Almeida relata que a penúltima canção, Ascensão e Queda de Gregório D’Almont (Passagem de Som), é a mais experimental do álbum. “Não se constitui propriamente como uma música, mas como um exercício musical simulando uma passagem de som antes de um show”, comenta. O disco se encerra com Alegria, que, segundo o compositor, é uma síntese do álbum, com um aproveitamento de diversas sonoridades que aparecem no decorrer das faixas.

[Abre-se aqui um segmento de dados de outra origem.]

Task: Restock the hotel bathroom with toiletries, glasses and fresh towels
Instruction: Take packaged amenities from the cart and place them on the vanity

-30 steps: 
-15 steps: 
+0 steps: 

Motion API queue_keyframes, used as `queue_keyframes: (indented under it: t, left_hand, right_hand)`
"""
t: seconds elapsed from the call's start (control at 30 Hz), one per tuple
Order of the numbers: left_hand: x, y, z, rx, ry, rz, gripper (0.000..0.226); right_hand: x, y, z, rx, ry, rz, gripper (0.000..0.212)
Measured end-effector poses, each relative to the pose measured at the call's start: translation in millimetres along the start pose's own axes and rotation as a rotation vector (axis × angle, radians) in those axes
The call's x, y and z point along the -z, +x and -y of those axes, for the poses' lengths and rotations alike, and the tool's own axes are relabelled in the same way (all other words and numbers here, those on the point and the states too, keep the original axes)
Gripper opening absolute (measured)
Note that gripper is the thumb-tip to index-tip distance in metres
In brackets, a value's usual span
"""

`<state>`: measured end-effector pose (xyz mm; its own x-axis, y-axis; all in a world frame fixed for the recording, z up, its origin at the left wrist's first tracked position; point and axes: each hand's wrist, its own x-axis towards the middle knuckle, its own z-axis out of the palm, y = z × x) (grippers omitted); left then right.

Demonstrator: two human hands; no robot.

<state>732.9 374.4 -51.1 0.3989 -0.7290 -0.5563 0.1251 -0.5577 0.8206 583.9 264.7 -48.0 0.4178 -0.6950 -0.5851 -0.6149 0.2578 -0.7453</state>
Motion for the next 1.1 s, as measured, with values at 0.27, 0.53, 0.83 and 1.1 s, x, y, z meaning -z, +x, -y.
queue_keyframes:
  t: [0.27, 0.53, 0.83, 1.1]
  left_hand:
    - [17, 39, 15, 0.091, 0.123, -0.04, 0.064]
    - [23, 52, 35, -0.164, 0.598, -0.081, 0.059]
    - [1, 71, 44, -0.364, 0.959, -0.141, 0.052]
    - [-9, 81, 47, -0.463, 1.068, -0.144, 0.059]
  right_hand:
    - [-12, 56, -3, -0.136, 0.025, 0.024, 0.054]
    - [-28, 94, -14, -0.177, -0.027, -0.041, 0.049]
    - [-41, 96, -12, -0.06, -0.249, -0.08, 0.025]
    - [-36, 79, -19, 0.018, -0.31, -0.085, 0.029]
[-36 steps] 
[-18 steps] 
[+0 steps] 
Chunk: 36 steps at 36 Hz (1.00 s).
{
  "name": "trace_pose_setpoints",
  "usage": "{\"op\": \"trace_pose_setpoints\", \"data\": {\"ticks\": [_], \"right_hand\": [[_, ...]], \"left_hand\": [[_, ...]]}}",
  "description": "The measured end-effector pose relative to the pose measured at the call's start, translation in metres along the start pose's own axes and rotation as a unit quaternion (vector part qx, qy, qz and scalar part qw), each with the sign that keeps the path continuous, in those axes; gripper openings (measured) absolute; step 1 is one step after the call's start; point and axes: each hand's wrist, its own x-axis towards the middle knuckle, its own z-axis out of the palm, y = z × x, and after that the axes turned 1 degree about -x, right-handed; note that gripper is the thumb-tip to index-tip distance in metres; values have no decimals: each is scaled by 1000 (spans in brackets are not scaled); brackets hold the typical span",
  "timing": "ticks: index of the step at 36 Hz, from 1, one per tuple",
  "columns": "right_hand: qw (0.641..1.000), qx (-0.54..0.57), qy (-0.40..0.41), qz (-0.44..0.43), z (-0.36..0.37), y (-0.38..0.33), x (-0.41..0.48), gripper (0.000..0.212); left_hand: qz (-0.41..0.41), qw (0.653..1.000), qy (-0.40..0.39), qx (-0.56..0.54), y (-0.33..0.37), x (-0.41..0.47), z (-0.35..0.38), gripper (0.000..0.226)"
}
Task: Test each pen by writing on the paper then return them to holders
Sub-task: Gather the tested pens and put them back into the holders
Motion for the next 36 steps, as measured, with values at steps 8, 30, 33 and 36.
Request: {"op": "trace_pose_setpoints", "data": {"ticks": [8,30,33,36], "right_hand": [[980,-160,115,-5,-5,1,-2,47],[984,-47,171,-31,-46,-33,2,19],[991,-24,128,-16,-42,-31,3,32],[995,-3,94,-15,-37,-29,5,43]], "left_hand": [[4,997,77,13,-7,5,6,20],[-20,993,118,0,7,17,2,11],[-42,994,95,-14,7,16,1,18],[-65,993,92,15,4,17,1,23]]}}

Música de geração em geração
Inspirado em bandas de rock dos anos 1960 e 1970 – como The Doors, Led Zeppelin e Queen – para a composição do álbum, Rogério de Almeida ainda ressalta a importância do resgate de tendências sonoras passadas para a formação musical de novas gerações. Para ele, Música para Desaprender Melodias também surge tanto como um movimento nostálgico de retomada das músicas que o constituíram durante sua juventude quanto como uma forma de envolver novos músicos com a sonoridade do rock dos anos 1980. “A música é uma questão cíclica. O tempo que chega traz consigo a vontade de lembrar os tempos que foram”, conclui.
O álbum instrumental Música para Desaprender Melodias, de Rogério de Almeida, está disponível nas plataformas digitais Youtube e Spotify.